(Your goal): Return, exactly as written, the lines of the material from its top through the line with "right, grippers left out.", keeping pictures out.
-=-=-
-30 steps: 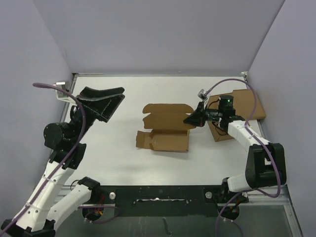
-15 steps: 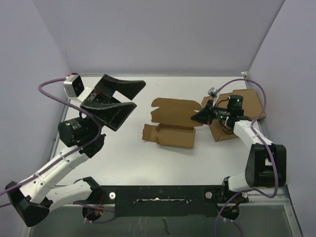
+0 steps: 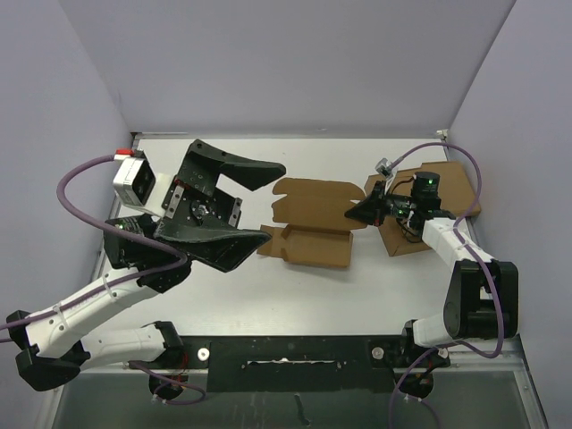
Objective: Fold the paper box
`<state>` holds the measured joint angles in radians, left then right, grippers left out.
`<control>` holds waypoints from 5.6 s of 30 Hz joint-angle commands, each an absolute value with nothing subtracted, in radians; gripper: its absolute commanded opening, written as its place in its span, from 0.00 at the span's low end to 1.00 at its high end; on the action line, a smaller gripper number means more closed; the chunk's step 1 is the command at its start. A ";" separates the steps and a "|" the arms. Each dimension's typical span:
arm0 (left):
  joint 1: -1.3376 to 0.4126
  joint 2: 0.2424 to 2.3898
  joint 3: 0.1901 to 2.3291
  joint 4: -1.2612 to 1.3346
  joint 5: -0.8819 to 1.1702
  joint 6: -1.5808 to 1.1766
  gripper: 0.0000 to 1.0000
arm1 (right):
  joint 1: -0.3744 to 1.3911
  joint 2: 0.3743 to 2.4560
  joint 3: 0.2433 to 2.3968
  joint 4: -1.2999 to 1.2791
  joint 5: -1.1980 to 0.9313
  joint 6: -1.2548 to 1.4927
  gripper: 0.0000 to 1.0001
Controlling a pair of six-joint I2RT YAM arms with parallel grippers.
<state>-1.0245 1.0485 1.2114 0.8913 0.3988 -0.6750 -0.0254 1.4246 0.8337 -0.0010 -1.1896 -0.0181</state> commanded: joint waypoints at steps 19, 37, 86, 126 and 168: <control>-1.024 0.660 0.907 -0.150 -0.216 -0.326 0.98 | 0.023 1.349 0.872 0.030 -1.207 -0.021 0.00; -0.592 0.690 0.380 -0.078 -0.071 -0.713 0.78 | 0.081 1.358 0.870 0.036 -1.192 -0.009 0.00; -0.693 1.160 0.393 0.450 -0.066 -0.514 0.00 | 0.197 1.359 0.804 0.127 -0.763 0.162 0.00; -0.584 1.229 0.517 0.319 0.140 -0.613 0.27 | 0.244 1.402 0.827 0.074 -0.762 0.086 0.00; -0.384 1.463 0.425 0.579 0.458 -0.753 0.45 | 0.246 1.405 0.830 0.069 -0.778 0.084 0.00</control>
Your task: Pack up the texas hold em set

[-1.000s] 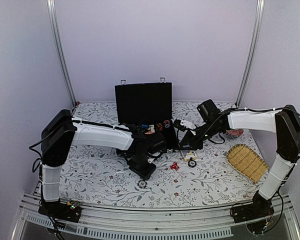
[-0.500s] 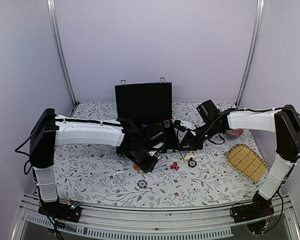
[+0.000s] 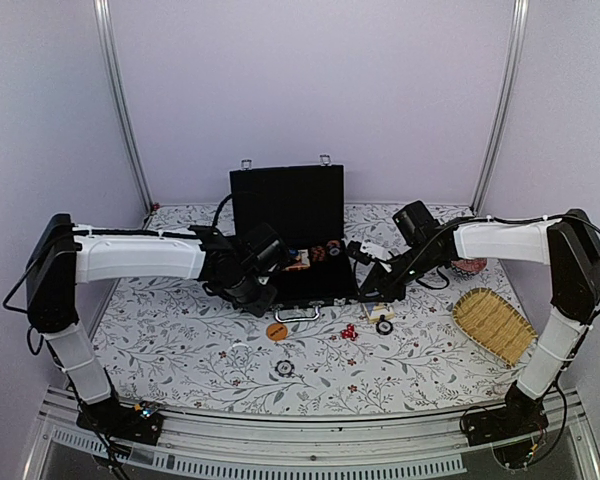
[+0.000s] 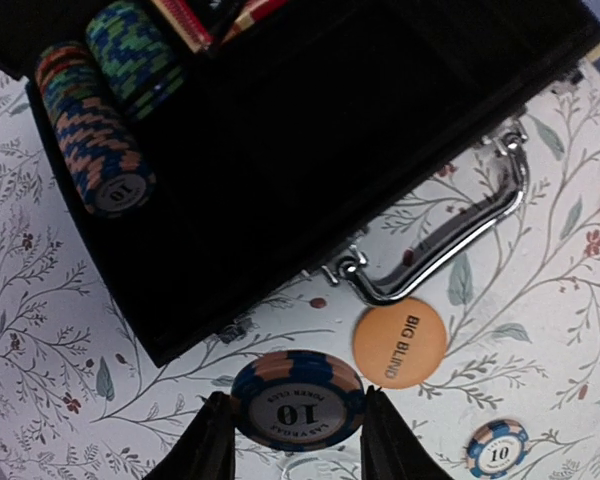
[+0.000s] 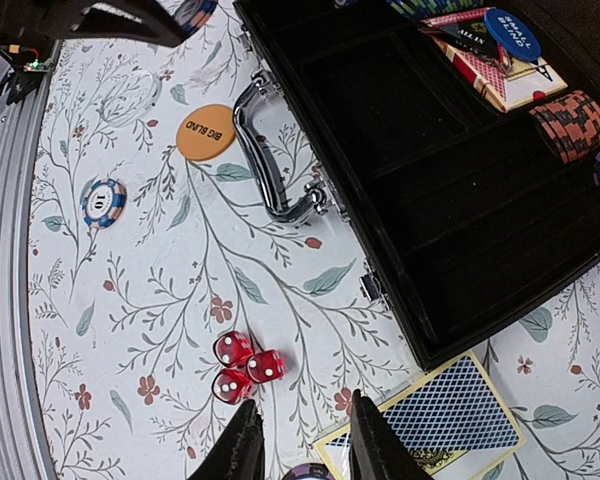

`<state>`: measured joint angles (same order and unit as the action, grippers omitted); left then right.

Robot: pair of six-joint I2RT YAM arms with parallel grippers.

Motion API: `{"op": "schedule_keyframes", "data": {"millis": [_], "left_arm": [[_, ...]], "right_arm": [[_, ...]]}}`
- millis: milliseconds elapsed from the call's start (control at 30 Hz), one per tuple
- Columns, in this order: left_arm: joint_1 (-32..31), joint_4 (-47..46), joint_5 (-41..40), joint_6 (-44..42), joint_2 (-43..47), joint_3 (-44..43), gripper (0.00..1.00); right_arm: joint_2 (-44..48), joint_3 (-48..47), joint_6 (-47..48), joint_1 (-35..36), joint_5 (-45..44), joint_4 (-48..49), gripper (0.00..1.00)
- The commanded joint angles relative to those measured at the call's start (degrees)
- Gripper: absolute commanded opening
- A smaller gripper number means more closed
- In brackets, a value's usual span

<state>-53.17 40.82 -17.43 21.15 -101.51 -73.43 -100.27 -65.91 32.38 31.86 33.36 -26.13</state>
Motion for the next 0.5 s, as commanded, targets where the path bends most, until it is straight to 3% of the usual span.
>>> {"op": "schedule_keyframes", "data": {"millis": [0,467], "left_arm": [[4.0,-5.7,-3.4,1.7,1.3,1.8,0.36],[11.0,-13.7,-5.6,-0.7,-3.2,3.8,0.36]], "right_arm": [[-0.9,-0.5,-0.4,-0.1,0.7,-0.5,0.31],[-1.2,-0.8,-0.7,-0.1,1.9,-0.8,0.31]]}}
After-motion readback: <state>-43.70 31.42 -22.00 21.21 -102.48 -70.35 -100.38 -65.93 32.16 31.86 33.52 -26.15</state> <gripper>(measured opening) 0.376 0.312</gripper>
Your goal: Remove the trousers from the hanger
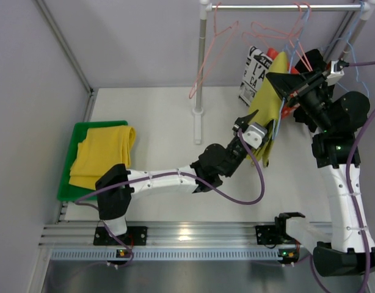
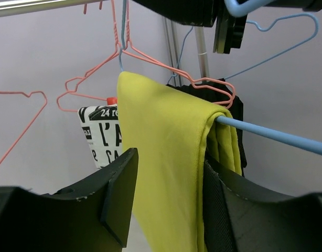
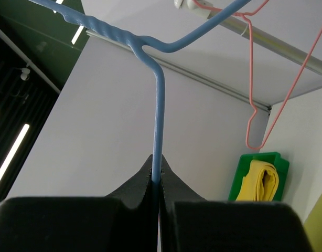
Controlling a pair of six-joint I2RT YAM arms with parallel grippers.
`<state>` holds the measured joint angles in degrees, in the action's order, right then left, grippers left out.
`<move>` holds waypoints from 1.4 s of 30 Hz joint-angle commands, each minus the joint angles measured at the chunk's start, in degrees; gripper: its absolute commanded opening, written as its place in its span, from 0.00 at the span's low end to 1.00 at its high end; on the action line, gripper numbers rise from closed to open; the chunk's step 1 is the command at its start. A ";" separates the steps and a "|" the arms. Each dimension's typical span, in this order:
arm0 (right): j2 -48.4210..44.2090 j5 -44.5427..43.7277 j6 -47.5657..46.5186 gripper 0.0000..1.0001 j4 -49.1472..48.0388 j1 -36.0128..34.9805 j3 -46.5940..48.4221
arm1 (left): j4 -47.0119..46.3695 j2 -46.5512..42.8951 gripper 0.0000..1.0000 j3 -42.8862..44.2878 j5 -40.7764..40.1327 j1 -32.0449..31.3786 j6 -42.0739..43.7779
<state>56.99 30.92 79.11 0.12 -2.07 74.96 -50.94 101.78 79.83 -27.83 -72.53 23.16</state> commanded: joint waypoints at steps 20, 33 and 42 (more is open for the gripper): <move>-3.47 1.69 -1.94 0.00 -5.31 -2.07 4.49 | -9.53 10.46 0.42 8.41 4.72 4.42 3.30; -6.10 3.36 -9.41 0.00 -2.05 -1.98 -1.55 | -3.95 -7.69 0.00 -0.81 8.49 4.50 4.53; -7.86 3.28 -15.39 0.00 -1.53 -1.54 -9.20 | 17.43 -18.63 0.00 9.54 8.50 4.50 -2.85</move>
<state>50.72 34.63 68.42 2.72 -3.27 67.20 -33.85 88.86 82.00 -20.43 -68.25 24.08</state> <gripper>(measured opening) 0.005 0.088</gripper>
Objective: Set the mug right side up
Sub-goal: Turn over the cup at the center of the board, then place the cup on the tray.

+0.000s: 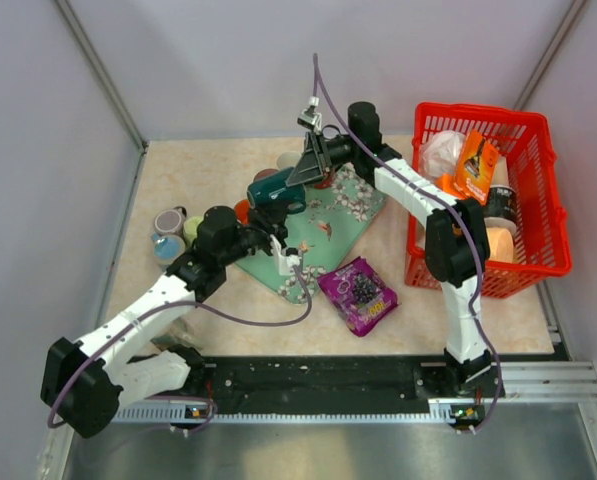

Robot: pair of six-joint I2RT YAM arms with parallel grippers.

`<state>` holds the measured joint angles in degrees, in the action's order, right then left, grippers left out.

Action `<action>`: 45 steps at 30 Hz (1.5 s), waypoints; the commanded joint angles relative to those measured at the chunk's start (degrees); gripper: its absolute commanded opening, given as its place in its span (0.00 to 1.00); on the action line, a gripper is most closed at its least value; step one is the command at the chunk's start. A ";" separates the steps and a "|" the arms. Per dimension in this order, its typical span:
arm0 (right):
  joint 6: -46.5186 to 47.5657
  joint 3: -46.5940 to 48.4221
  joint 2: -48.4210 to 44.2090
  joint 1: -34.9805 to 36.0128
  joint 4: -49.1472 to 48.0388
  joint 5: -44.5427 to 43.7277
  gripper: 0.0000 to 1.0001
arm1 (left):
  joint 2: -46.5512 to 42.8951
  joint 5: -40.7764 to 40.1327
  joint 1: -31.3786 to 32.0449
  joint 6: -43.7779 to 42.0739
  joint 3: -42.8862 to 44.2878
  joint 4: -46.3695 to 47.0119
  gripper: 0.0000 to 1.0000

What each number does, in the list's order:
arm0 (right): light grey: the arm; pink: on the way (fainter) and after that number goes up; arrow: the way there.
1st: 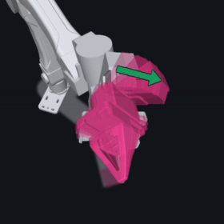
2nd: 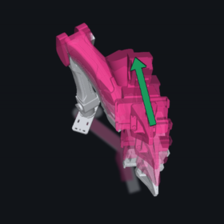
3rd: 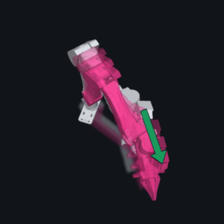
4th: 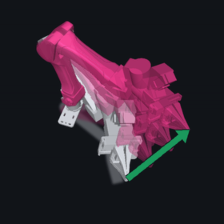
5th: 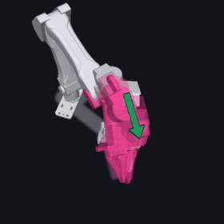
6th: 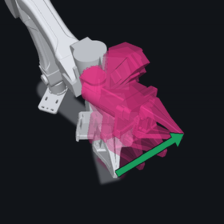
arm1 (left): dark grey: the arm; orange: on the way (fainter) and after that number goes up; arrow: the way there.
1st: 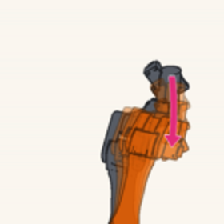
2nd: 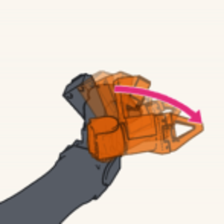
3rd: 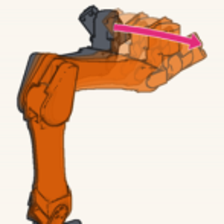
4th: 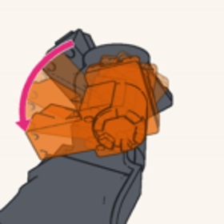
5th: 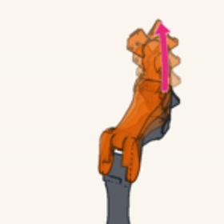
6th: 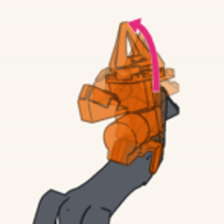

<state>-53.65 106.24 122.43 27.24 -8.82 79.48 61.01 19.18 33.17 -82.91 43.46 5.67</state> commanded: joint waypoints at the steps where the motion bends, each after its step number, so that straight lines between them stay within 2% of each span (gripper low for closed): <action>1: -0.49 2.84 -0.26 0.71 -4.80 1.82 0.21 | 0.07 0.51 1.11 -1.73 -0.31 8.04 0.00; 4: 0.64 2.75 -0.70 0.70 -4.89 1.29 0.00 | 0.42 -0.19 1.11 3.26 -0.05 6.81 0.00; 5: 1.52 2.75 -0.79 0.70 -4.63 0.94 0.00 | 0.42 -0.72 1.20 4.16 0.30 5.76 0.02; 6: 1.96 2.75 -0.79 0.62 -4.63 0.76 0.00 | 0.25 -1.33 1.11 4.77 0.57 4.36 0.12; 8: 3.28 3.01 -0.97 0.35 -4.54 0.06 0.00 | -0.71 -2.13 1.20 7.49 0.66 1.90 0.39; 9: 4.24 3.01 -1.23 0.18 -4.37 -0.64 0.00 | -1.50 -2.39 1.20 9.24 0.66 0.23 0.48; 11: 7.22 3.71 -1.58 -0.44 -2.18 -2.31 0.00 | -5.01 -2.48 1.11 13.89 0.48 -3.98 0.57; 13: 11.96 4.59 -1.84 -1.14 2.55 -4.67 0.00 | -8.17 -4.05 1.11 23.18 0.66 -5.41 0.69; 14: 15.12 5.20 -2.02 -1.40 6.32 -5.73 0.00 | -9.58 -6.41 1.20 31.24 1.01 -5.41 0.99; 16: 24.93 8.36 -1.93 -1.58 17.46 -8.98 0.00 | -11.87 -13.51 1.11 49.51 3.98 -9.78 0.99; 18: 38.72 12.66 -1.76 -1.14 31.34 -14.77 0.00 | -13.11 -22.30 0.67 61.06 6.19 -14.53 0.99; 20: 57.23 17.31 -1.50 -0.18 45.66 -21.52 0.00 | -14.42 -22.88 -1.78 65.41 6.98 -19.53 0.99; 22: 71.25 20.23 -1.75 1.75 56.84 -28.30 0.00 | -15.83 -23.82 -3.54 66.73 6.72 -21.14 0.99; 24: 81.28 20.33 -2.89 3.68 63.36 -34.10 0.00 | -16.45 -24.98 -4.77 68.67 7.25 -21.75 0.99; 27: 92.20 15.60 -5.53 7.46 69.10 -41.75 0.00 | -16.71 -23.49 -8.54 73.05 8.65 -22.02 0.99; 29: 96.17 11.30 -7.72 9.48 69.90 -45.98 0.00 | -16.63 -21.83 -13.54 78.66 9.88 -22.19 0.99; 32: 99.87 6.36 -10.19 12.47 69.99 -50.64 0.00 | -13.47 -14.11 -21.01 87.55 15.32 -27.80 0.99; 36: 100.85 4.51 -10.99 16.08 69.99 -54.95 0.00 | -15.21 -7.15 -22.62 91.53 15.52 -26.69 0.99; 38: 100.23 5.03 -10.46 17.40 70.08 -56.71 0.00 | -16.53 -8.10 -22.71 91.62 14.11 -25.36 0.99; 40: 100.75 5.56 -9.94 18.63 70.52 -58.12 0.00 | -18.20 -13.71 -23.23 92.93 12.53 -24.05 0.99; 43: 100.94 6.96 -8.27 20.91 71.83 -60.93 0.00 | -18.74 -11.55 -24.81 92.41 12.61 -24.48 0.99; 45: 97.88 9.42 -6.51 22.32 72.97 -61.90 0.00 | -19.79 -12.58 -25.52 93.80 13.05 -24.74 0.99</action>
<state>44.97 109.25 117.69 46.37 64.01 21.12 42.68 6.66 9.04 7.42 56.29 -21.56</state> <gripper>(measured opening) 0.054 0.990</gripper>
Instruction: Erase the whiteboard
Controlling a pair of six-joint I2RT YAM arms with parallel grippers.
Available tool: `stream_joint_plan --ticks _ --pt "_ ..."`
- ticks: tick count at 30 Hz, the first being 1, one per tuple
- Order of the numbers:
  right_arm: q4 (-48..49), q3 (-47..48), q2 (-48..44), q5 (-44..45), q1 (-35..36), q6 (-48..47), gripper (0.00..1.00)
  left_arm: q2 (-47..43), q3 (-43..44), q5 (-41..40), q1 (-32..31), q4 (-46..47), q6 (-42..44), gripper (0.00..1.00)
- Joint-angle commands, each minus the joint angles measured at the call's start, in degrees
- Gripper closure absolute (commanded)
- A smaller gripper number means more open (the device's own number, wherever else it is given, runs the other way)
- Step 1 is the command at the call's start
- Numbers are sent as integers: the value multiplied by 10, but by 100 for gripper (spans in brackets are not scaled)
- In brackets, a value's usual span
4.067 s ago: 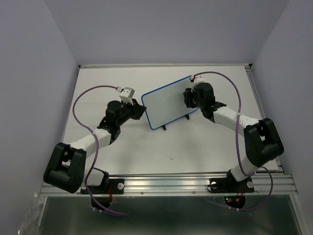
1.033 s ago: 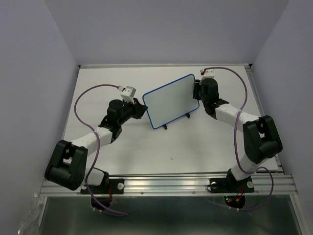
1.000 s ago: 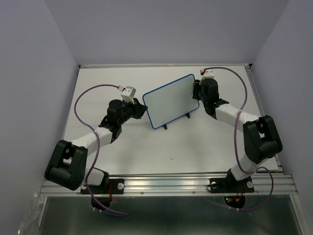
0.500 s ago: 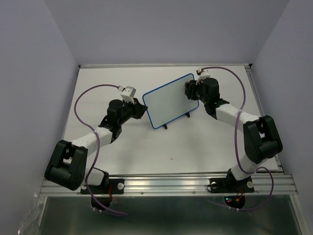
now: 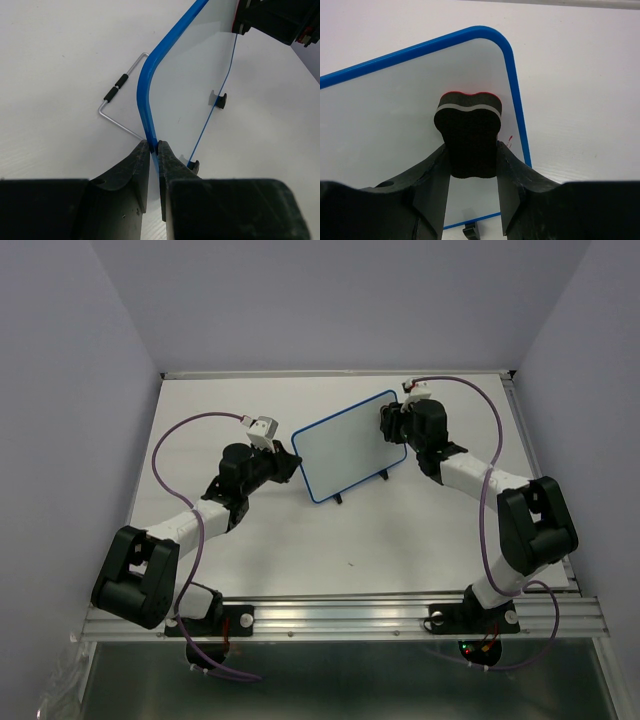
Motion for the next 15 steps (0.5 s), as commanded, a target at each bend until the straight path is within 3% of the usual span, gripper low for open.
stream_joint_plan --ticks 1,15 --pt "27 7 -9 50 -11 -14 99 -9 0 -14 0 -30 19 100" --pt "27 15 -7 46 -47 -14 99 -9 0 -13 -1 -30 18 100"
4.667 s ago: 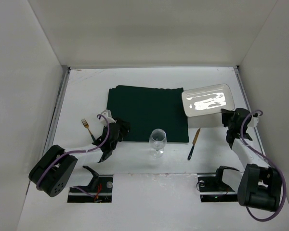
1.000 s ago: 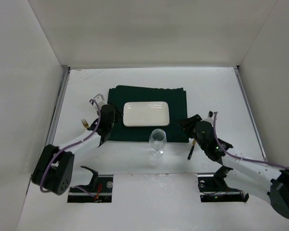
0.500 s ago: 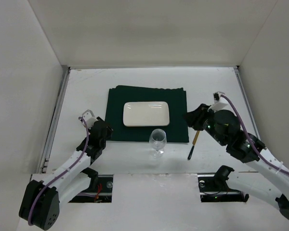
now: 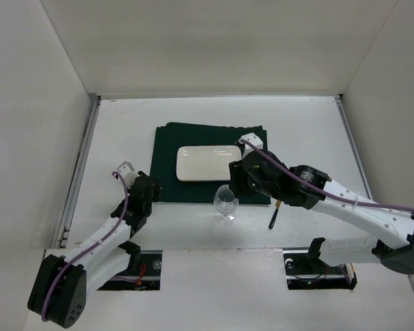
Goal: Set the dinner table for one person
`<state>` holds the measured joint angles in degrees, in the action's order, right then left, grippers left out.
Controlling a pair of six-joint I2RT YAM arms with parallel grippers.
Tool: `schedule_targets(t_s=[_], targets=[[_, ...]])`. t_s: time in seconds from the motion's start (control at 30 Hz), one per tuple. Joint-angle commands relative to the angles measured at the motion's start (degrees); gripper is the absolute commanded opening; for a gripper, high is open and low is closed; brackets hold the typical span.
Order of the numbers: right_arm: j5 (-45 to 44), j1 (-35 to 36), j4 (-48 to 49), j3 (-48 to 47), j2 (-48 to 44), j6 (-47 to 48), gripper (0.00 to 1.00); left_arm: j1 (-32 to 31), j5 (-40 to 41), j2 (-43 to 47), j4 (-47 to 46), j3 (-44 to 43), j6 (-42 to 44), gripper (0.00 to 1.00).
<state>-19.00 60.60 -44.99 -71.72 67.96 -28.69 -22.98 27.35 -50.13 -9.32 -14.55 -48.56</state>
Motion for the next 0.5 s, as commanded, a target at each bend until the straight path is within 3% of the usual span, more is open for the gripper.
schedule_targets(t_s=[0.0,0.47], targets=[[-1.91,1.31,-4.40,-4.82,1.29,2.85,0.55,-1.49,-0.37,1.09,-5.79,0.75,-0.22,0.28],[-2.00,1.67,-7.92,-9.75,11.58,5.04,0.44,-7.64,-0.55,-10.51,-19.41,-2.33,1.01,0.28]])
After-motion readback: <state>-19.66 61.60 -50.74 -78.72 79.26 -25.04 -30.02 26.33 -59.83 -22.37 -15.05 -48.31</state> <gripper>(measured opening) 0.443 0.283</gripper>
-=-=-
(Result):
-30 steps: 
-15 steps: 
+0 steps: 
Objective: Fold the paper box
`<state>` holds the measured joint angles in radians, left then right, grippers left out.

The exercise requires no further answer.